[[ RECORDS TO USE open ]]

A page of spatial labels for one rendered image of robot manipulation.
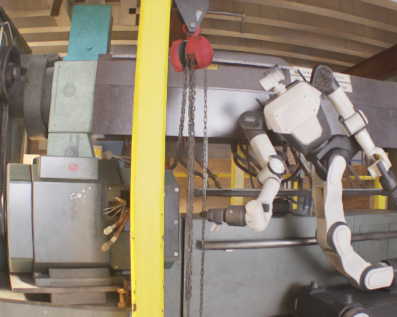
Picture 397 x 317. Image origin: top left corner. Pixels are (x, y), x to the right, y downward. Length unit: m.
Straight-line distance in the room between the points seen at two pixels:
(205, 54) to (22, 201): 0.98
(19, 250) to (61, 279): 0.20
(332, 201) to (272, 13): 1.35
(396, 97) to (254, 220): 1.64
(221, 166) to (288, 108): 3.28
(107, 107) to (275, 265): 1.28
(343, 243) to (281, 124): 0.65
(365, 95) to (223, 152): 4.79
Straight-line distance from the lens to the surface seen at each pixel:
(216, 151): 7.18
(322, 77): 1.90
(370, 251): 2.65
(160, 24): 1.35
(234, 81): 2.35
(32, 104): 2.24
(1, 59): 1.89
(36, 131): 2.33
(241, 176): 3.79
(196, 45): 1.76
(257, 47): 3.29
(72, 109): 2.30
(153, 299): 1.30
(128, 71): 2.30
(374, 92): 2.80
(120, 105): 2.24
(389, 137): 2.79
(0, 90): 1.90
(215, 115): 2.28
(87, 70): 2.34
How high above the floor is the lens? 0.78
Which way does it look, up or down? 2 degrees up
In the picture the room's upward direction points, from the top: 1 degrees clockwise
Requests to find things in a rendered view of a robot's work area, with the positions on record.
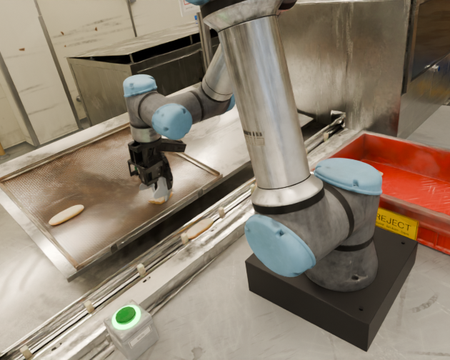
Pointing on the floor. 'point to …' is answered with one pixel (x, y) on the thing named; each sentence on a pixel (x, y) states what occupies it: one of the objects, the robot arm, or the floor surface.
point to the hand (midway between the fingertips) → (162, 193)
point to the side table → (273, 351)
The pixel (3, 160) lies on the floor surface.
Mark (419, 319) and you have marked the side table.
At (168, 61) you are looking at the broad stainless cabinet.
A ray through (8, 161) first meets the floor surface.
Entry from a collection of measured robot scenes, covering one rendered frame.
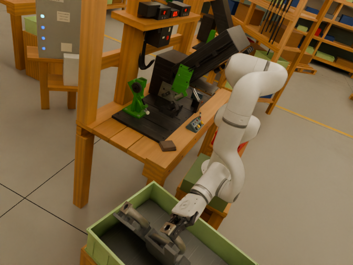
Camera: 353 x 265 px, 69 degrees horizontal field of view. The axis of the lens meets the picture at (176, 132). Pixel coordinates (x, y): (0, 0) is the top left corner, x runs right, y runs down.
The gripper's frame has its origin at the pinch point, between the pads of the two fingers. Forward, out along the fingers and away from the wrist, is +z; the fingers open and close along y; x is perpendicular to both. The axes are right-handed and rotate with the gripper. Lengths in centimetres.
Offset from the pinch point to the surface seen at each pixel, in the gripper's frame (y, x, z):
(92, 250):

[[ RECORDS TO USE closed ]]

• PROBLEM DETAILS
Starting with the line that contains "(87, 70): 2.34" and finishing with the line that contains "Camera: 353 x", reproduce every line of the material above exactly, but not the pictures.

• YOUR SOLUTION
(87, 70): 2.34
How high above the floor is the lens? 0.78
Which way does it look, up or down? 2 degrees up
In the picture the room's upward direction points, from the top: 1 degrees clockwise
Requests to find things in a rendered view of a robot's work area, with the positions on record.
Pointing on the floor. 'point to …' is answered with one pixel (x, y) on the thing named; each sentence on a pixel (x, y) states what occupies it: one of the objects, the robot arm, or the floor surface.
point to the hand (midway between the fingertips) → (162, 193)
point to the side table → (273, 351)
The pixel (3, 160) lies on the floor surface.
Mark (419, 319) and you have marked the side table.
At (168, 61) you are looking at the broad stainless cabinet.
A ray through (8, 161) first meets the floor surface.
Entry from a collection of measured robot scenes, covering one rendered frame.
Camera: 353 x 265 px, 69 degrees horizontal field of view. The axis of the lens meets the picture at (176, 132). Pixel coordinates (x, y): (0, 0) is the top left corner, x runs right, y runs down.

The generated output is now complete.